Purpose of the Study:
- To develop a novel 3D-printed colorimetric biosensor for glucose detection in sweat.
- To integrate microneedles and chitosan nanoparticles for enhanced glucose sensing.
- To utilize machine learning for accurate glucose concentration prediction from colorimetric data.
Main Methods:
- Fabrication of hollow 3D-printed polylactic acid microneedles loaded with chitosan nanoparticles.
- Encapsulation of glucose oxidase, horseradish peroxidase, and a chromogenic substrate within nanoparticles.
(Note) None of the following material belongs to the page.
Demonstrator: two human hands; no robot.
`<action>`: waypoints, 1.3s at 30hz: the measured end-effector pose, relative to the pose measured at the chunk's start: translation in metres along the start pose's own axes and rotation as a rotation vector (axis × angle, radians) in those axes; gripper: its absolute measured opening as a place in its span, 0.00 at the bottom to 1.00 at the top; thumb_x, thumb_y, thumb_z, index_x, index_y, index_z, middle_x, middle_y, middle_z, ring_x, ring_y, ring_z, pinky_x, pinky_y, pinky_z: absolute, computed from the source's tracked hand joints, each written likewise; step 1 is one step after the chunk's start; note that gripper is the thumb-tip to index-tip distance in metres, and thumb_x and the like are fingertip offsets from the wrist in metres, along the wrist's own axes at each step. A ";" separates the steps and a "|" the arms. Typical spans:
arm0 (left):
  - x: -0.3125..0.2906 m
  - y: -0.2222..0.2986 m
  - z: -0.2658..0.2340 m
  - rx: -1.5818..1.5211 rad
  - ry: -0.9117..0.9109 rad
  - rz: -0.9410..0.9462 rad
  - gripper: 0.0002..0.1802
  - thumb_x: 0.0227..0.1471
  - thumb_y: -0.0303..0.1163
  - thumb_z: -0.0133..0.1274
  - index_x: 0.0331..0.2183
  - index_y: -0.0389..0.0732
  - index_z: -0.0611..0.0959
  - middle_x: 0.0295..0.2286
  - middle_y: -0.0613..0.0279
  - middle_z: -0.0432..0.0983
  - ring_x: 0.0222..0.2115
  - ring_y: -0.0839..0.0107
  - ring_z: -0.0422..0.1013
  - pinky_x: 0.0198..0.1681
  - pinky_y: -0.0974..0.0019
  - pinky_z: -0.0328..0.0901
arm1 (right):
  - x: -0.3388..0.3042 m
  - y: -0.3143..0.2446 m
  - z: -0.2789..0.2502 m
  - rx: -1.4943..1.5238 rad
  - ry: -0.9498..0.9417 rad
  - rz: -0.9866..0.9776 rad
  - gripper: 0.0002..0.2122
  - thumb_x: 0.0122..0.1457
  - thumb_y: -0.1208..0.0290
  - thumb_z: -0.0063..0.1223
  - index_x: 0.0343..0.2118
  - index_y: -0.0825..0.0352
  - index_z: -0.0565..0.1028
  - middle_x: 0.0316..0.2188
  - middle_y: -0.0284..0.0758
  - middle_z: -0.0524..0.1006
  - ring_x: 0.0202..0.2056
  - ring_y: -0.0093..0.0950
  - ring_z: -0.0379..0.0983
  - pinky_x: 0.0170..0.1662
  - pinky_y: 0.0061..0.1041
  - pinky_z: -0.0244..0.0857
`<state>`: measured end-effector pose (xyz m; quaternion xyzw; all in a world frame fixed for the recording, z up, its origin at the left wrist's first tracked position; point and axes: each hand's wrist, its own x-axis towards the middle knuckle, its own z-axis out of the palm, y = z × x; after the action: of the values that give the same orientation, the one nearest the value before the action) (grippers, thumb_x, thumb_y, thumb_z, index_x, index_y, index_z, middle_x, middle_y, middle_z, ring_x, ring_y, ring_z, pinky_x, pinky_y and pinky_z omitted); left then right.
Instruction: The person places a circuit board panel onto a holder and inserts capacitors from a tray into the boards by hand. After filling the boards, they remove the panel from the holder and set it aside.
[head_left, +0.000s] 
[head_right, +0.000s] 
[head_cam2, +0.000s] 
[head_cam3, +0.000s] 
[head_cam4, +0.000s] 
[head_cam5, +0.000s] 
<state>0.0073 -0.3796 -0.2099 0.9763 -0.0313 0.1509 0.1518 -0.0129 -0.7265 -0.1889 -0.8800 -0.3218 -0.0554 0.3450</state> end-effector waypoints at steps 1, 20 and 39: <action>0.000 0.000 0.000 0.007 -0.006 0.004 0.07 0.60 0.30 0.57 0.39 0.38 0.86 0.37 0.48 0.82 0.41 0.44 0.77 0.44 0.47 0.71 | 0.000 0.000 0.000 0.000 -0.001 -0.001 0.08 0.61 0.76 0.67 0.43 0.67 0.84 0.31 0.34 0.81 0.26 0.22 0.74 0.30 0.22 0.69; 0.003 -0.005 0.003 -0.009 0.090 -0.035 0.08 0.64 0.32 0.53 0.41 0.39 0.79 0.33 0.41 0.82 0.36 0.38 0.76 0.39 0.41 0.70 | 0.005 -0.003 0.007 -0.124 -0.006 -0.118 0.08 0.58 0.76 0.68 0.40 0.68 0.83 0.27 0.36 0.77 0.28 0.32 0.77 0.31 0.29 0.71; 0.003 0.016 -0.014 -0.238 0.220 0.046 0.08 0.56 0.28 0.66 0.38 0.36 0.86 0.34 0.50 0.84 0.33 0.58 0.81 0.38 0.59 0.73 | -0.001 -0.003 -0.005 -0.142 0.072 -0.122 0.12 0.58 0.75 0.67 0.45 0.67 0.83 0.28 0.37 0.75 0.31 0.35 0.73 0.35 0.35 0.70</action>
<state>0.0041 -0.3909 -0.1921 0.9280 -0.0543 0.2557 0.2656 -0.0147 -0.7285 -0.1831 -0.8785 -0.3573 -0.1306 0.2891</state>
- Colorimetric glucose detection using smartphone imaging and a color recognition application, with data analyzed by a Random Sample Consensus algorithm for linear regression modeling.
Main Results:
- The biosensor demonstrated a linear response range of 0.025–0.375 mM for glucose.
- Achieved a low limit of detection (0.023 mM) and limit of quantification (0.078 mM).
- Exhibited high specificity and recovery rates between 86–112% in spiked artificial sweat samples.
Conclusions:
- The developed 3D-printed microneedle biosensor offers a viable, less invasive approach for glucose detection in sweat.
- The integration of chitosan nanoparticles, microneedles, and machine learning enhances sensing capabilities.
- This technology holds significant potential for practical application in diabetes monitoring and management.